The current study proposed a robust sensor-less sliding mode second-order based on a super twisting algorithm (STA-SMSO) approach using a new observer Model Reference Adaptive System-Adaptative Neuro-Fuzzy Inference System (MRAS-ANFIS). This model was applied to a doubly fed induction generator (DFIG) wind turbine running under variable wind speed and DFIG fed with a power voltage source without a speed sensor, while the control objective was used to regulate independently, the active and reactive power DFIG stator were decoupled by using the field-oriented control technique. Additionally, this process reduced the cost of the control scheme and the size of DFIG by eliminating the speed sensor (encoder). In order to improve the traditional MRAS, the MRAS-ANFIS observer was proposed to replace the usual PI controller in the adaptation mechanism of MRAS with an Adaptative Neuro-Fuzzy Inference System (ANFIS) controller. The estimation of rotor position was tested and discussed under varying load conditions in low, zero, and high-speed region. The results mentioned that the proposed observer (MRAS-ANFIS) presented an attractive feature, such as guarantees finite time convergence, good response on speed wind variations, high robustness against machine parameter variations, and load variations compared to the conventional MRAS observer and MRAS-Fuzzy. Hence, the estimated rotor speed converged to their actual value has the capacity for estimating position in deferent region (low/zero/high) of speed.
基于新型MRAS-ANFIS观测器的变速风力发电系统双馈发电机二阶鲁棒无传感器滑模控制
本研究提出了一种基于超扭曲算法(STA-SMSO)的鲁棒无传感器二阶滑模方法,该方法采用一种新的观测器模型参考自适应系统-自适应神经模糊推理系统(MRAS-ANFIS)。将该模型应用于变风速条件下双馈感应发电机(DFIG)风力发电机组,该风力发电机组采用无速度传感器的电压源供电,控制目标独立调节,采用磁场定向控制技术对DFIG定子的有功功率和无功功率进行解耦。
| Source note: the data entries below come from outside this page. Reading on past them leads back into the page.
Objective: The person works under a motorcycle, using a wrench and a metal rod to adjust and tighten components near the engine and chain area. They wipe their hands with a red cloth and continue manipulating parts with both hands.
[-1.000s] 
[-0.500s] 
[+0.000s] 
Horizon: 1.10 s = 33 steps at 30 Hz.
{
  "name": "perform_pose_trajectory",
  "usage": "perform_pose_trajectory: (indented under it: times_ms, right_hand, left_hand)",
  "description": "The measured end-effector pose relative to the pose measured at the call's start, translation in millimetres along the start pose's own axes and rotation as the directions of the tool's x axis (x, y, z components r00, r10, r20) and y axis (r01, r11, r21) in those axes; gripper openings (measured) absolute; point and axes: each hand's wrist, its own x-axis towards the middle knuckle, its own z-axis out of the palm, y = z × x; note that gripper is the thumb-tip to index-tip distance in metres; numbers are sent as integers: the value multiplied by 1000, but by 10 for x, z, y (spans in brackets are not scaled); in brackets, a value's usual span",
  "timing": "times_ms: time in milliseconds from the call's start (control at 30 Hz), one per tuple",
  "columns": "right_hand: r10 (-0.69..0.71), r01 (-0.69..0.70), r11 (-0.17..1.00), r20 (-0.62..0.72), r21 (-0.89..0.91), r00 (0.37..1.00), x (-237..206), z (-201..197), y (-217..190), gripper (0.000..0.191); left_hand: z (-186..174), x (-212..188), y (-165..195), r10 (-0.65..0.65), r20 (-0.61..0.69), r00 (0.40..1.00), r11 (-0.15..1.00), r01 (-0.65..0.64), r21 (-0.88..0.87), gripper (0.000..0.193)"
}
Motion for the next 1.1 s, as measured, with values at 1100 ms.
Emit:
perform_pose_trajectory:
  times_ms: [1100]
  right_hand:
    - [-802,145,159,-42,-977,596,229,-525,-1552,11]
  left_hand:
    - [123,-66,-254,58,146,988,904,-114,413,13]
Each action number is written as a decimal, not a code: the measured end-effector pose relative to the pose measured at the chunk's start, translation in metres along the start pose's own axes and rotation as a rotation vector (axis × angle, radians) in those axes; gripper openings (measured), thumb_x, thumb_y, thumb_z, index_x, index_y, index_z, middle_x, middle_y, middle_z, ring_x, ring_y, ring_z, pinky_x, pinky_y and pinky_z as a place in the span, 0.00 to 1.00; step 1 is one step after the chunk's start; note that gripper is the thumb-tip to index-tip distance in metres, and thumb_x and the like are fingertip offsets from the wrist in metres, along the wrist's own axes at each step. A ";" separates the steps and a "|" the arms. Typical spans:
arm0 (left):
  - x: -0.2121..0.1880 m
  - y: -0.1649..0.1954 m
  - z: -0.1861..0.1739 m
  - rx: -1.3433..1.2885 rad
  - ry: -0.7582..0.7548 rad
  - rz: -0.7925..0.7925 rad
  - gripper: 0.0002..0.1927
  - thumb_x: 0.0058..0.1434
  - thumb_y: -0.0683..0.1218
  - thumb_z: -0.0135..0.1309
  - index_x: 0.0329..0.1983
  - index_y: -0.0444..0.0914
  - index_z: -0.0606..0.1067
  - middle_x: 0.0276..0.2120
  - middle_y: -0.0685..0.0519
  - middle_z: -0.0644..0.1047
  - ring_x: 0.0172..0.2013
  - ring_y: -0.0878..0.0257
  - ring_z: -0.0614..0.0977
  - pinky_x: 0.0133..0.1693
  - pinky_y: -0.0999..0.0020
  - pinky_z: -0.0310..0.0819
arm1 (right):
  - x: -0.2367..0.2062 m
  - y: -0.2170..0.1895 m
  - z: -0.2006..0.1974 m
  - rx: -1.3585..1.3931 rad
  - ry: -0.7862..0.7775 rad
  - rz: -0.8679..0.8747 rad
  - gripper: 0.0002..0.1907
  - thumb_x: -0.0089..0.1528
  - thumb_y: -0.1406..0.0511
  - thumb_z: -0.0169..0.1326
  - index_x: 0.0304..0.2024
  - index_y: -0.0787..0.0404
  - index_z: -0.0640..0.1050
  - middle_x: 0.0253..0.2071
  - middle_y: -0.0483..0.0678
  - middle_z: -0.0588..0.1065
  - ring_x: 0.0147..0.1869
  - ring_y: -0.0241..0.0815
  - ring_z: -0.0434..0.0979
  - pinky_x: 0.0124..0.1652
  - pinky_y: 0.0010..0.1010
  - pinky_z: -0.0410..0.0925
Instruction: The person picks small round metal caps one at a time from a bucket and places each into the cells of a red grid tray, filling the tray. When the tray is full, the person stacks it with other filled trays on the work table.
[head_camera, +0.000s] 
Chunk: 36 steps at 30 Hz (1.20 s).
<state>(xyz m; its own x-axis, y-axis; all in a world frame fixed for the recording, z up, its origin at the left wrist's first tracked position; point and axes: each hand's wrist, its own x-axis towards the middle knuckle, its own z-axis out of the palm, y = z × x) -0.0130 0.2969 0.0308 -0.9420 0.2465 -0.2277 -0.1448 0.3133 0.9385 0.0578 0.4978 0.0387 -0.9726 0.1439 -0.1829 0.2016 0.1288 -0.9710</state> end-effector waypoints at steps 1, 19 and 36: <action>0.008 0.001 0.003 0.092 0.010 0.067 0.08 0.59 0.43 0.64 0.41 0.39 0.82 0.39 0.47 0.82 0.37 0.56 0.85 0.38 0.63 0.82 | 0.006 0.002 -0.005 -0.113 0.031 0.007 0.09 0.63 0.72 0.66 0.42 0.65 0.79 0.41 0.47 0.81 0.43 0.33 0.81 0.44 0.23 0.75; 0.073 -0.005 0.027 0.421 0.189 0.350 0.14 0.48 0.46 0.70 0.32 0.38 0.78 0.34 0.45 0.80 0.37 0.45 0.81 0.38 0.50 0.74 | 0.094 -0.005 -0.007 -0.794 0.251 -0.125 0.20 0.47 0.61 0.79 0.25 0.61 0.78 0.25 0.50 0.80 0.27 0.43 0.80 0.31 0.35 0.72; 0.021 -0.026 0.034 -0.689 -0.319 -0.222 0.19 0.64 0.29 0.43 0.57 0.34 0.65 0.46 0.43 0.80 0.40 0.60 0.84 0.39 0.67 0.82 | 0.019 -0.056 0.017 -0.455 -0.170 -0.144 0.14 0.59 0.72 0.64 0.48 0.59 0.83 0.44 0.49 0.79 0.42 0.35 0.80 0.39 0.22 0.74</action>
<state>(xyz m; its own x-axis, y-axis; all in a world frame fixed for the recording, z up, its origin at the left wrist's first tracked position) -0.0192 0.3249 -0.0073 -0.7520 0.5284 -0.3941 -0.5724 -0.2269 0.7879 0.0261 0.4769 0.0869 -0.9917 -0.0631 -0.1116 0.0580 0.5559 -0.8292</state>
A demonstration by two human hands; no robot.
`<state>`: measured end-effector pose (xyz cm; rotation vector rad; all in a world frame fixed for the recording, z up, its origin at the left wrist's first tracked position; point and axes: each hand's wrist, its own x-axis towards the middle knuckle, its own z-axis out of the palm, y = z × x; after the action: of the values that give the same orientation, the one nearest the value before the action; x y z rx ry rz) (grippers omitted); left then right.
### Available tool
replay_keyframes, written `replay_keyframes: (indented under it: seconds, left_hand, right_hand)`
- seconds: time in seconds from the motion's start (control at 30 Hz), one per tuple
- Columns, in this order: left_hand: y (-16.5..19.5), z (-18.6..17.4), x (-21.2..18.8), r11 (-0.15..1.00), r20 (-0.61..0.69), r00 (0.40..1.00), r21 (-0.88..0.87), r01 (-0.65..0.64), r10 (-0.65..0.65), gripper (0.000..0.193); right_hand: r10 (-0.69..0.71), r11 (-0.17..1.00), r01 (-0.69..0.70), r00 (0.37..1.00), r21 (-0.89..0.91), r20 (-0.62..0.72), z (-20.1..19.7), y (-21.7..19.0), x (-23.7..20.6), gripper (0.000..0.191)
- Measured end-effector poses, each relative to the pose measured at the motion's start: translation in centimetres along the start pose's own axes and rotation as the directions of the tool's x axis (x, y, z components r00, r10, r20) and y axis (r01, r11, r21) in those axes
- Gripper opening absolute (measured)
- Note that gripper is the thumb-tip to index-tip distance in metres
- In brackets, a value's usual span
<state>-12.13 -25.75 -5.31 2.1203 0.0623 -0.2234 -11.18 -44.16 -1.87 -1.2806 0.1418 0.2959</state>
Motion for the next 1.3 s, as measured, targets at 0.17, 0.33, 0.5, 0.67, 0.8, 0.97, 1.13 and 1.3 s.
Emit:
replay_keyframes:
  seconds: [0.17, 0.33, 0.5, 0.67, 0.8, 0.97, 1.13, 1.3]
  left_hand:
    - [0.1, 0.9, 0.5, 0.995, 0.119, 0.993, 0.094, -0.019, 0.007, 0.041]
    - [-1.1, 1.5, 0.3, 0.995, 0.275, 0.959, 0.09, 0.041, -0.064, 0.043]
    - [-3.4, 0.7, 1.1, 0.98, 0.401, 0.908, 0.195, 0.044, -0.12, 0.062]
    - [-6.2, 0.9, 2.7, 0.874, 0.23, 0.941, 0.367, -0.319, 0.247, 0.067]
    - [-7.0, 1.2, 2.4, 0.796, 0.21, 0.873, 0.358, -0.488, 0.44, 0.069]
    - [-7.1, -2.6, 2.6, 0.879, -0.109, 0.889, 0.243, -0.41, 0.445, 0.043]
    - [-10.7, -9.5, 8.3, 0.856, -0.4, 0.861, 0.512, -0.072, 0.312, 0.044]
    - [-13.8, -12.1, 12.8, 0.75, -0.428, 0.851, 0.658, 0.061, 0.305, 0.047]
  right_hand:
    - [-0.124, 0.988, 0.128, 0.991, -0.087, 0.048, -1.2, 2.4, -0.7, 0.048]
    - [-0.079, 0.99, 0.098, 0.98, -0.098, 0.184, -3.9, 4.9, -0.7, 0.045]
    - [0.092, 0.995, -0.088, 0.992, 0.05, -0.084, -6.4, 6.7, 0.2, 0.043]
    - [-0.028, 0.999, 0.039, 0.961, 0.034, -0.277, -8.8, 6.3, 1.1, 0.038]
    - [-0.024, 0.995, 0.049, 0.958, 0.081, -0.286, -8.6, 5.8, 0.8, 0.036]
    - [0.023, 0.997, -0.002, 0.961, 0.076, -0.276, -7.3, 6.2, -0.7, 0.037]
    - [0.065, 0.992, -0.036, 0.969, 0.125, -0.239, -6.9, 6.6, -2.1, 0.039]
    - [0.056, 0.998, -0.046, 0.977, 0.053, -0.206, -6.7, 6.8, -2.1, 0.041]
此外,该过程通过消除速度传感器(编码器)降低了控制方案的成本和DFIG的尺寸。为了改进传统的MRAS,提出了MRAS-ANFIS观测器,用自适应神经模糊推理系统(ANFIS)控制器取代MRAS自适应机制中常用的PI控制器。在低、零、高速等不同负载条件下,对转子位置的估计进行了测试和讨论。结果表明,与传统的MRAS观测器和MRAS- fuzzy相比,该观测器(MRAS- anfis)具有有限时间收敛性、对风速变化的良好响应、对机器参数变化和负载变化的高鲁棒性等优点。因此,估计转子转速收敛到实际值后,具有估计转速在不同区域(低/零/高)位置的能力。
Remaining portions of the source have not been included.